→ EXERCISE INSTRUCTIONS
In the listing below, locate the line that contains "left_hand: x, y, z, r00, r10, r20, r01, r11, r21" and the line that contains "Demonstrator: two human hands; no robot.". Restate word for word those two lines and every line between them, and nothing else.

→ DATASET SECTION
-=-=-=-=-
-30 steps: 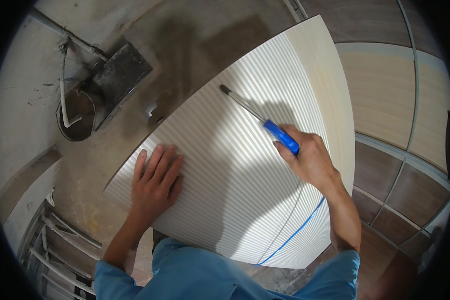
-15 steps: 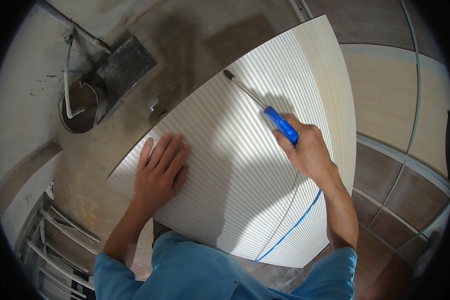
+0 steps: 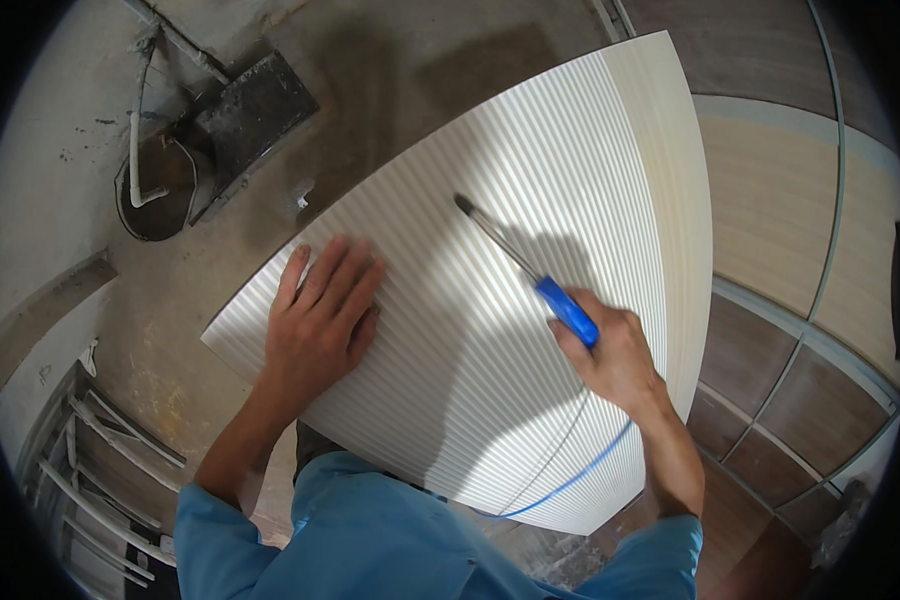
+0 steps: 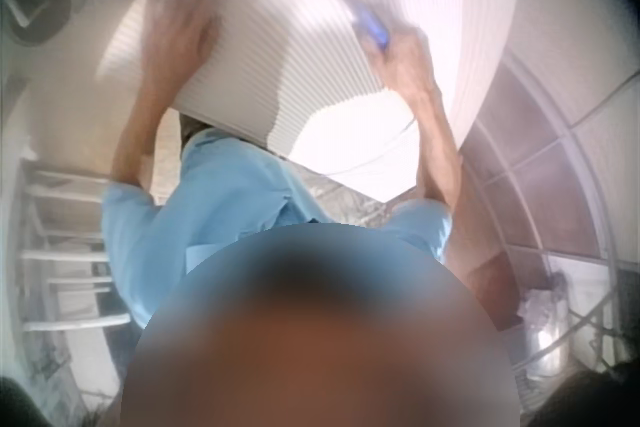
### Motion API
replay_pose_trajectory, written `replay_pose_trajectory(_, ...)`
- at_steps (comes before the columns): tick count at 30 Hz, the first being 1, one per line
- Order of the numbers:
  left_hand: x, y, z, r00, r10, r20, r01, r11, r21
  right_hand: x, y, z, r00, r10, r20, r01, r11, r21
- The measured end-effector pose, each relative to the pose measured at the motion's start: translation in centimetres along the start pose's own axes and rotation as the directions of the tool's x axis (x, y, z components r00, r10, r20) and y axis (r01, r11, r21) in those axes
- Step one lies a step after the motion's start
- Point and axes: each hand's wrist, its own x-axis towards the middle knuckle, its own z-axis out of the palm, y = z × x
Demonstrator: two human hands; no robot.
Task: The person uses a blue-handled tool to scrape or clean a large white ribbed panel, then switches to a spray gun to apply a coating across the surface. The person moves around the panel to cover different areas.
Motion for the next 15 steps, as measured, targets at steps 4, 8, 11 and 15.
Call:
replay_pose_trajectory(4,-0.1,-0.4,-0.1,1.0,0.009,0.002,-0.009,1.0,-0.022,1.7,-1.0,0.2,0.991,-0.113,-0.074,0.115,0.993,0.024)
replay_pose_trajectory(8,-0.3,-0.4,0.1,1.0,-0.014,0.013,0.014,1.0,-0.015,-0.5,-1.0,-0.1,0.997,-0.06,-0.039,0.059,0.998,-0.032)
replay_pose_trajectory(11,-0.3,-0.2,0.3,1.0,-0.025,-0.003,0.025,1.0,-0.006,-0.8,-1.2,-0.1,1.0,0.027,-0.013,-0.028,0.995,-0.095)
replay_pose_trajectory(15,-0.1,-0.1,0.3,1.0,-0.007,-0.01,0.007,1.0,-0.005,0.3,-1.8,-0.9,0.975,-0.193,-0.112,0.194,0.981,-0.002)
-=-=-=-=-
→ SOLUTION TO THIS PROBLEM
  left_hand: x, y, z, r00, r10, r20, r01, r11, r21
  right_hand: x, y, z, r00, r10, r20, r01, r11, r21
- The measured end-effector pose, each relative to the pose measured at the motion's start: translation in centimetres along the start pose's own axes and rotation as the directions of the tool's x axis (x, y, z components r00, r10, r20) and y axis (r01, r11, r21) in those axes
- Step one lies a step after the motion's start
- Point and axes: each hand's wrist, its own x-axis towards the middle knuckle, its own z-axis out of the palm, y = z × x
Demonstrator: two human hands; no robot.

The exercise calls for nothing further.